Friday, January 25, 2008

Can't talk. New TV.

Subject: TV
I've been insanely busy with work ever since I got back from Vegas. You may have heard something about Xerox's "brand update". Among other things, I got stuck with implementing a lot of that cra... uhh... effort. (Notice how the stock dropped 33% since that launched. Grrr.) Anyway, I think it's about to clear up.

But I've managed to come up with something else to suck all my spare time away: I've upgraded my "home theater"!

My 56" 720p Samsung DLP is over 4 years old. I've been eyeing the new Sony 3000A 60" 1080P set as an upgrade, but had been waffling between that, and a twice-as-expensive (but the same price originally as my Samsung) plasma. After way too much research, and finding out that Sony is discontinuing RPTV sets, and a decent Circuit City sale + coupon, I decided to go for it.

It got delivered today (between marathon conference calls for work). And wow, is it a sweet bit of kit.

I'm taking advantage of the disruption to overhaul all of my components -- mainly dusting, but also significantly upgrading my HTPC so it can handle upconverting fansubs to 1080p. I love tweaking things endlessly, so I figure that will keep me busy. But it also means I won't be able to watch very much until I'm done.

When I'm done, though, I figure I'm long overdue for a revisit of my most favoritist series ever. You know what I'm talking about... *wink*

Saturday, January 19, 2008

All Trekked out and nowhere to go

Subject: TV
I've been jamming on "Star Trek: Deep Space Nine" discs lately.

I missed a big chunk of the series when I moved out here; and while I saw the very end eventually, I missed most of season 6 and all but the last of season 7. I'm halfaway through season 7 now on DVD.

This is probably the better-written of all the "modern" Trek series, though there's pockets of dumb scattered throughout. Right now, near the end-game, the biggest "dumb pocket" is this whole Vic Fontaine, 40's Vegas thing that they're all obsessed with for some stupid reason. There's a little bit of charm to it, sure, but in terms of suspension-of-disbelief, it's really freakin' hard to accept that a bunch of hundreds-of-years-in-the-future aliens are really into the Vegas showroom Joisey-boy-crooner thang. In every other episode. Dark war themes, intrigue, etc. -- that's the good stuff. But cheesy homages to Rat Pack slang and caper flicks grow a little old after a while.

There's just a few discs left until the series is done, but it's rather tedious at this point, and I wish it would get back to the interstellar gravitas that it started to exude a while back.

Not much else going on besides me working way too much and being stressed out. I got a bit of a bonus, but I just spent it all to upgrade my home theater equipment. Maybe more about that later, when I actually get it...
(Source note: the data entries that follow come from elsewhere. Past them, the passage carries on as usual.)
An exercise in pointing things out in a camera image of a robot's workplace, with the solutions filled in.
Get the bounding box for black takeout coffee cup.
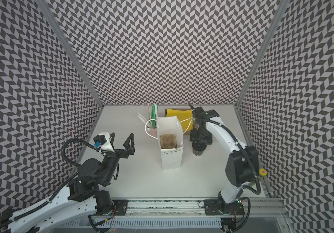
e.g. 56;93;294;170
192;143;207;156

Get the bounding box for yellow paper napkin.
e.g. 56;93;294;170
166;109;194;133

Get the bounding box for white patterned gift bag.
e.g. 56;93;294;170
144;116;192;170

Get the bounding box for brown pulp cup carrier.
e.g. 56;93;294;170
160;134;177;149

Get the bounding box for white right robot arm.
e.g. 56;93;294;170
189;104;261;215

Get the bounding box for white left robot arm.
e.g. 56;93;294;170
0;132;135;233

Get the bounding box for pink metal bucket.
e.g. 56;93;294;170
147;128;157;137

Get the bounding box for wooden stir stick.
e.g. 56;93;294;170
147;104;152;128

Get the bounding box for green wrapped straw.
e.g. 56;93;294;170
150;104;158;128

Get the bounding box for yellow capped sauce bottle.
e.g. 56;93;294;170
259;169;268;178

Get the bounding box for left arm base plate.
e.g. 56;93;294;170
112;199;129;216

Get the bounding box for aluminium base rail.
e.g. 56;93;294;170
67;197;290;231

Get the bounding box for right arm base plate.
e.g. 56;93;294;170
204;199;245;216

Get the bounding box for aluminium left corner post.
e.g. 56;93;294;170
35;0;104;108

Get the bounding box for aluminium frame corner post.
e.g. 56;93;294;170
235;0;290;109

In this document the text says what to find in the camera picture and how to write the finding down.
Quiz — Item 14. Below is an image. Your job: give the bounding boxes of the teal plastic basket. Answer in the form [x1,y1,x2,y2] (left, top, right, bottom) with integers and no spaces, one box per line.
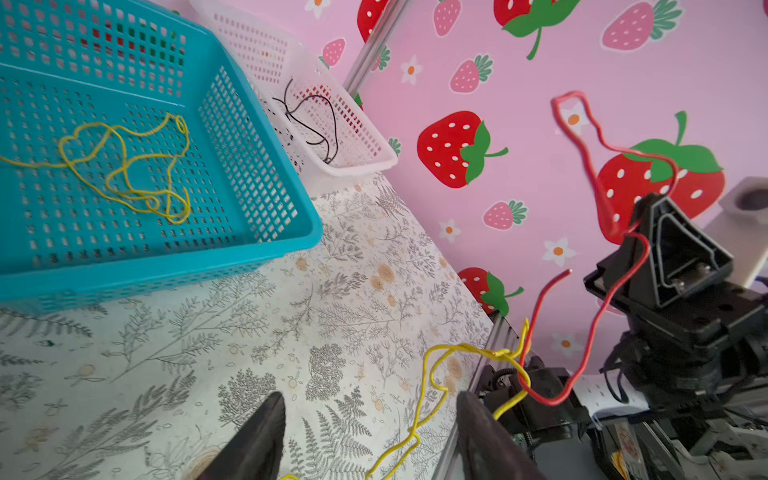
[1,1,322,314]

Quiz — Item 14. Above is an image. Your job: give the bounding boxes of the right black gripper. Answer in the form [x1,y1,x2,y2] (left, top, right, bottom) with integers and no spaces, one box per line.
[600,193,767,408]

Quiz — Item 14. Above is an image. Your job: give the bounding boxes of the right white plastic basket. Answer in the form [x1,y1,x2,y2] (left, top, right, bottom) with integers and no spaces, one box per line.
[192,1,398,197]

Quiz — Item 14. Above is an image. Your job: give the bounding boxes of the black cable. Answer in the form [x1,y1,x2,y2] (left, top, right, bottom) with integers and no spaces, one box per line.
[272,77,340,166]

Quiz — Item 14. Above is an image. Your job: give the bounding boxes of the right corner aluminium post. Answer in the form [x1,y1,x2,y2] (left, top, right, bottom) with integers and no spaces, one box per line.
[343,0,410,96]

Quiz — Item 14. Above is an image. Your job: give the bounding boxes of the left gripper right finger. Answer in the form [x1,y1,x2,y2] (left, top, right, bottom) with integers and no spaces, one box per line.
[456,392,546,480]

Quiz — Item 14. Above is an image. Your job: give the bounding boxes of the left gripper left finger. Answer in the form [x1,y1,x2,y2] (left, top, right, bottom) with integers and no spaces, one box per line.
[194,391,286,480]

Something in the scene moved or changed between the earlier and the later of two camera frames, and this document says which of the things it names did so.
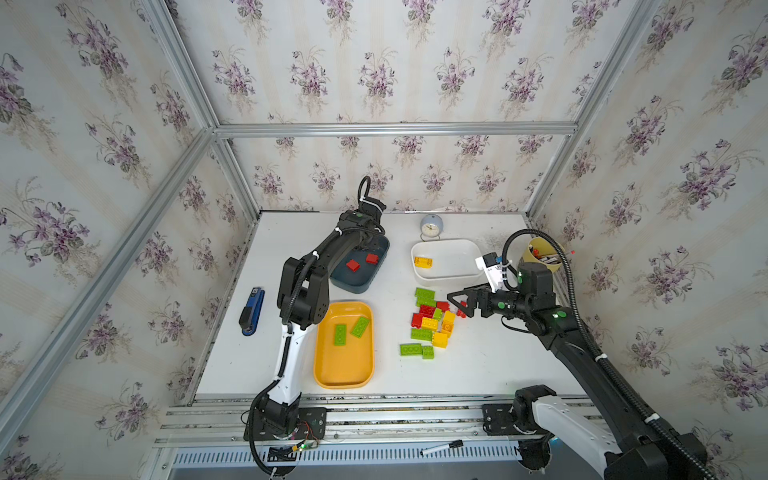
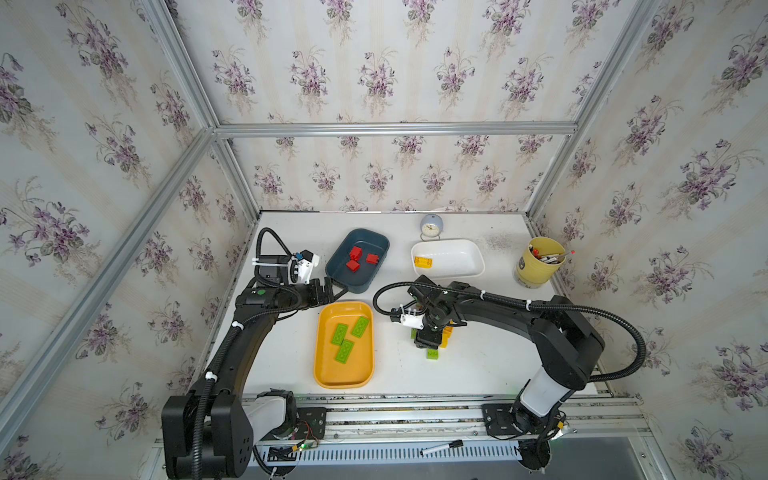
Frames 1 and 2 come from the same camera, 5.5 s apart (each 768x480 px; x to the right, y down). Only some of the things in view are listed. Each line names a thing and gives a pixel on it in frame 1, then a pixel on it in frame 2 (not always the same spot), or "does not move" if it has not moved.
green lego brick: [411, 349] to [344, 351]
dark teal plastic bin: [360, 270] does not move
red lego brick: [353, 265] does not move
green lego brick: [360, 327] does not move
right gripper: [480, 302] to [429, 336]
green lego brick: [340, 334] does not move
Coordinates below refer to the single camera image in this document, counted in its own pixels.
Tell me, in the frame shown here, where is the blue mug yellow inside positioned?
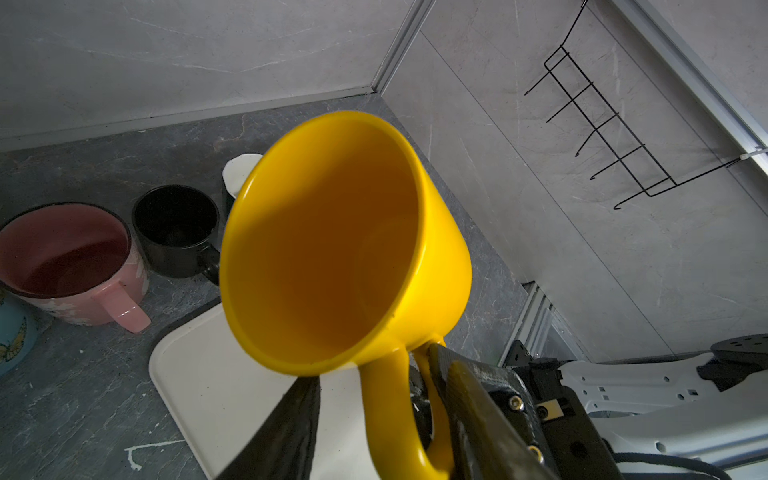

Saturday, January 05, 2008

She was booed at Cannes, but I plegde my undying love for her

Subject: Cinema
I've mentioned before that I tend to reach an intoxicated state where I wish to make marriage proposals to Sofia Coppola. No matter what, no matter why, her films are the ones that tell me that I would devote my life to her.

Maybe it's because she uses Kirsten Dunst like Fellini uses Marcello Mastriani. Or it's that constant application of 80's New Wave music to her soundtrack, even in the depiction of the almost-corrupt but otherwise 16th-century Emo world of "Marie Antionette" -- the movie she got booed for.

I love "keep it simple, stupid" as a philosophy, and I really think that this movie kept that mantra. But the irony is that it was such an elaborite and detailed costume piece. Far from simple in it's detail. And attention-to-detail is one of my favorite things.

But the story was very simple and straightforward. The role of a woman in that era, even with the most amazingly enriching entitlement. But it was still so simple and understandable.

That all said, I can see the possiblities why Sofia was booed for this. Kirsten's performance was okay, but not all that transcendent. Combine that with the 80's soundtrack and you find yourself split in two directions: identifying with the youthful impulsives back then, to the point of ascribing some sort of universiality to it; or otherwise rejecting the notion that kids will be kids, that what we feel in our late-tweens/early 20's is exactly the way thing were back in the old days, no matter what class you belonged to.

Which is Sofia Coppala's thesis, I'm sure. She's the daughter of a reknowned director herself, and has probably been brought up with great expectations (and greater opportunities). So in a lot of ways, I think this film is trying to express that kind or expectation she percieves. I'm probably wrong, but I can't help sense that in almost every shot.

I'm very tempted to watch "Lost In Translation" right now as a follow-on, but I know I'm not going to get anything more out of it than my usual PWI self would. Still, I don't care if she was booed at Cannes; Sofia knows what she's doing and I love ever moment of it.